Dahi Kabab

2 servings
6 Hours to prepare
15 Minutes to cook


  • 1. 1 kg curd.
  • 2. 1 onion finely chopped
  • 3. 2 tbs sattu aata
  • 4. 2 tbs oats flour
  • 5. 1/4 tbs garam masala
  • 6. 1/4 tsp roasted jeera powder
  • 7. 1/4 tsp black pepper powder 1tbs powder sugar
  • 8. 1/4 tsp roasted fennel seeds powder
  • 9. 1/2 tsp ginger grated
  • 10. 1 tbs coriander stem chopped
  • 11. 1 cup bread crumbes
  • 12. 400 ml oil for frying
  • 13. 1 cube prossesed cheese grated
  • 14. 1/4 tsp Cardamom powder


1. Place a strainer over a large bowl; place a muslin cloth over the strainer. Strain the dahi gently. Once done place the dahi along with the bowl and strainer in the refrigerator for 6 hours.

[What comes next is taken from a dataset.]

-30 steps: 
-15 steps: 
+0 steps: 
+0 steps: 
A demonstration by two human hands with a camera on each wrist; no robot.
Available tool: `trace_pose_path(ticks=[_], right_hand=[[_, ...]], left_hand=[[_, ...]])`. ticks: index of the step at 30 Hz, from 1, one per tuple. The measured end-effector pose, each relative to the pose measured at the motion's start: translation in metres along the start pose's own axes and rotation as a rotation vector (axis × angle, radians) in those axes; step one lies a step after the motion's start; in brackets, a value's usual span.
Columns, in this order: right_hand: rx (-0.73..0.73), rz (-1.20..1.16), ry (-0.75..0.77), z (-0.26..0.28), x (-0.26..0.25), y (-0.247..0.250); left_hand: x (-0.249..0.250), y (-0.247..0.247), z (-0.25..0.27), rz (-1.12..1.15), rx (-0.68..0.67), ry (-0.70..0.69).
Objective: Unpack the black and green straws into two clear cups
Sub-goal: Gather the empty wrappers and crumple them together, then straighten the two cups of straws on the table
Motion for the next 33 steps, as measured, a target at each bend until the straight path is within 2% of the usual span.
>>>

2. After 6 hours, your hung dahi is ready. Squeeze out excess whey water if any.

3. Once done transfer the dahi in a large bowl add cardamom powder, green chili, salt, coriander, jeera powder, garam masala, sattu powder, oats powder, sugar,grated ginger, chopped onion, black pepper and grated cheese.

4. Using you hand or spoon stir well until all ingredients are combined. Add extra sattu and oats powder incase you find the mixture too sticky.

5. Make small round dahi kebab using your palm, coat the kebab with some breadcrumbs. .

6. Continue the same steps for the remaining of the kebabs

7. In a deep frying pan, heat the oil on medium flame. Add the kebabs in it Deep fry them until they are golden brown

8. Follow the same procedure for the remaining kebabs. Remove on a kitchen towel.

9. Serve hot Dahi Kebab with sliced onions and chutney of your choice.